## WORK INSTRUCTION
Your task is to copy the lines of the data below from the line holding "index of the" through the line holding "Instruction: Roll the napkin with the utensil", inclusive, exactly and with nothing added.
** Opening RECORDED INFORMATION block **
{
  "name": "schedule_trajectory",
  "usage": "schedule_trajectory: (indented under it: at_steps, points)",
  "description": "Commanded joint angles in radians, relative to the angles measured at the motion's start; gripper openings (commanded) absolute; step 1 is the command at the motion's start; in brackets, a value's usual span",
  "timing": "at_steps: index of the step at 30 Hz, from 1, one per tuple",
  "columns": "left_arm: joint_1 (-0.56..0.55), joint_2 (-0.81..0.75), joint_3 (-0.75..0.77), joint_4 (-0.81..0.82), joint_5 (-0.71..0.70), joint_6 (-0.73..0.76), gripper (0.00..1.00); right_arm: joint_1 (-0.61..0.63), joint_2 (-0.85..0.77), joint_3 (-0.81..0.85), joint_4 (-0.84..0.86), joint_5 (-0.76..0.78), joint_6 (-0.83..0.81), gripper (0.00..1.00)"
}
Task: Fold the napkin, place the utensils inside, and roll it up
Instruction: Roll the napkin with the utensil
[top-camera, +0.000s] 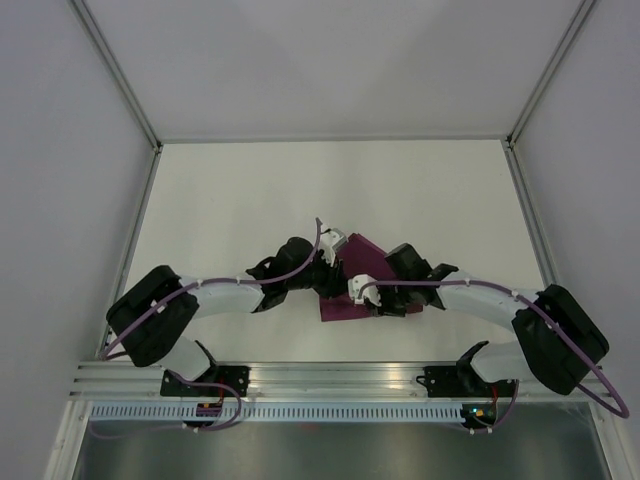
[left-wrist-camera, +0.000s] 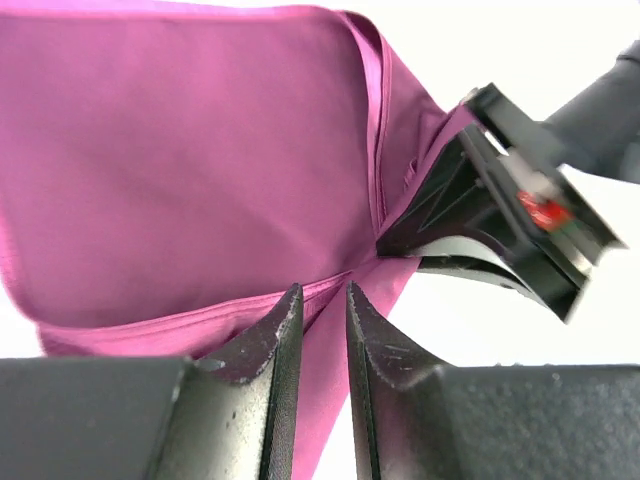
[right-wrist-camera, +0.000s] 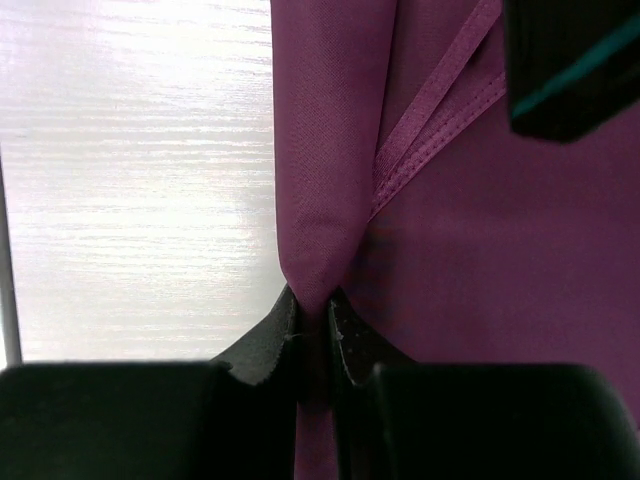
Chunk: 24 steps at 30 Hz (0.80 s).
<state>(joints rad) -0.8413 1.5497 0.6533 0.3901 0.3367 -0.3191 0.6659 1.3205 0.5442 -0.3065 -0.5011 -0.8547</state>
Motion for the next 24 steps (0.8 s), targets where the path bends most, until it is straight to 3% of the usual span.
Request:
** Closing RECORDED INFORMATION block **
## ANSWER BOX
  "timing": "at_steps: index of the step at 30 Hz, from 1, one per tuple",
  "columns": "left_arm: joint_1 (-0.56..0.55), joint_2 (-0.81..0.75), joint_3 (-0.75..0.77), joint_4 (-0.81..0.82), joint_5 (-0.71..0.70), joint_6 (-0.73..0.76), gripper (0.00..1.00); right_arm: joint_1 (-0.61..0.63), joint_2 (-0.85..0.77), joint_3 (-0.81..0.85), joint_4 (-0.84..0.86), joint_5 (-0.76..0.78), joint_6 (-0.83..0.81), gripper (0.00..1.00)"
}
Task: Fold the napkin, place the utensils inside, and roll it up
Instruction: Roll the napkin with the utensil

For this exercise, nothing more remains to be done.